Cui was recognized for his revolutionary research in Chinese agriculture as well as employing Borlaug’s “take it to the farmer” ideology. Cui is credited with improving soil health and increasing crop production through the implementation of innovative on-farm fertilizer management strategies. His work has led to improved nitrogen efficiency, resulting in higher maize and wheat yields throughout the North China Plain.

Cui’s research argued that Chinese farmers were over-applying fertilizer, assuming that more was better for crops. This caused decreased crop production and water pollution, according to his research.

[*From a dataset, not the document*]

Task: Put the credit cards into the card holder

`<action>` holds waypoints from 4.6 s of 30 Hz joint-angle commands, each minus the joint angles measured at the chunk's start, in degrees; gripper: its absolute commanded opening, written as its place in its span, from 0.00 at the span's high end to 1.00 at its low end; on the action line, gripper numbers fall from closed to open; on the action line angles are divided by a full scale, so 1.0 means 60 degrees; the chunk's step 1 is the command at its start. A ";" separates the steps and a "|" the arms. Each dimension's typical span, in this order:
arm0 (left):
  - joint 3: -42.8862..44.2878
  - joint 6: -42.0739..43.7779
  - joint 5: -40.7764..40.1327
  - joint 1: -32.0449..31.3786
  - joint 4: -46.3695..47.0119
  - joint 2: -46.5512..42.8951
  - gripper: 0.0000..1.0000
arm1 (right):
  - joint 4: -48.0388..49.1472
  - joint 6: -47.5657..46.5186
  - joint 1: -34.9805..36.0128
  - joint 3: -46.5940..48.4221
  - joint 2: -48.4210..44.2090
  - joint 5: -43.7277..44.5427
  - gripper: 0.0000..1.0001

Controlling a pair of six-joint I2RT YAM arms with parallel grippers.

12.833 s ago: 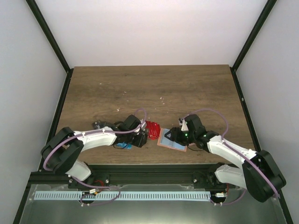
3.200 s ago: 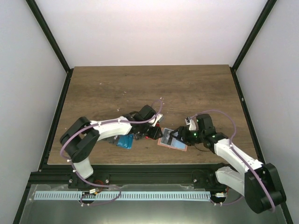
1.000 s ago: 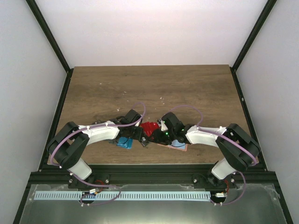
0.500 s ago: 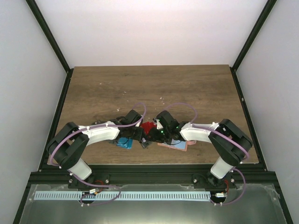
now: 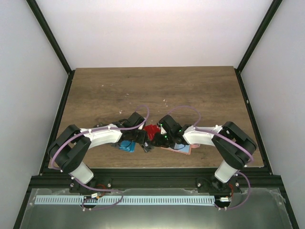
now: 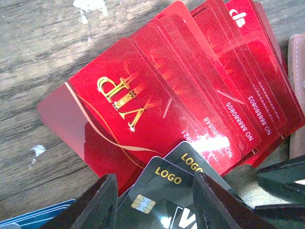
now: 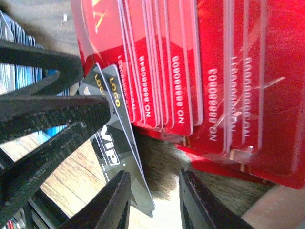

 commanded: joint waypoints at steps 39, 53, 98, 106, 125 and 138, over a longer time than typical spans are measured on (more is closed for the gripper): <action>-0.3368 -0.1954 0.4591 0.2920 0.3657 -0.5473 0.48 | 0.2864 -0.0250 -0.0241 -0.1561 -0.2880 -0.1215 0.99; -0.3981 -0.3107 0.6018 0.3231 0.5971 -0.4840 0.44 | 0.4190 0.0380 -0.0729 -0.2366 -0.3817 -0.2202 0.99; -0.3792 -0.2700 0.5561 0.3250 0.5386 -0.5059 0.96 | 0.4992 0.0956 -0.0759 -0.2340 -0.3094 -0.2652 0.99; -0.3740 -0.2166 0.5098 0.3250 0.4951 -0.4910 0.96 | 0.4406 0.0870 -0.0759 -0.2147 -0.2540 -0.2331 0.70; -0.3683 -0.2117 0.7032 0.3229 0.6140 -0.4167 0.96 | 0.3233 -0.1070 -0.0891 -0.2089 -0.3497 -0.2240 0.30; -0.3502 -0.3082 0.8075 0.2711 0.7545 -0.3915 0.96 | 0.4155 -0.0811 -0.0891 -0.2489 -0.3754 -0.3339 0.65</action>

In order to see how Chinese farmers operated, Cui lived and worked in rural communities for entire farming seasons, from initial planting to crop harvesting. He provided face-to-face training, gave lectures, performed demonstrations to local farmers and helped smallholder farmers get correct information. He also co-created machinery co-operatives giving rural villages access to more expensive and sophisticated technology.

Cui was committed to providing a connection between farmers, research, and the field. He created unique hands-on techniques by working with farmers and conducted thousands of interview surveys on farming methods. During the 2003 SARS epidemic, Cui refused to leave his work with rural farmers, instead choosing to stay in high-risk environments.

Cui’s methods helped increase farming production through partnerships with farmers and brought food to millions of China’s families.

Cui acknowledged his wife for her support. He also thanked his parents and the rural farmers he worked with for helping him achieve the award. Ciu credited his humble upbringings for his inspiration: “I grew up as a farm boy,” he said.

Ronnie Coffman, chair of the selection jury for the award, said, “Norm Borlaug would be proud.”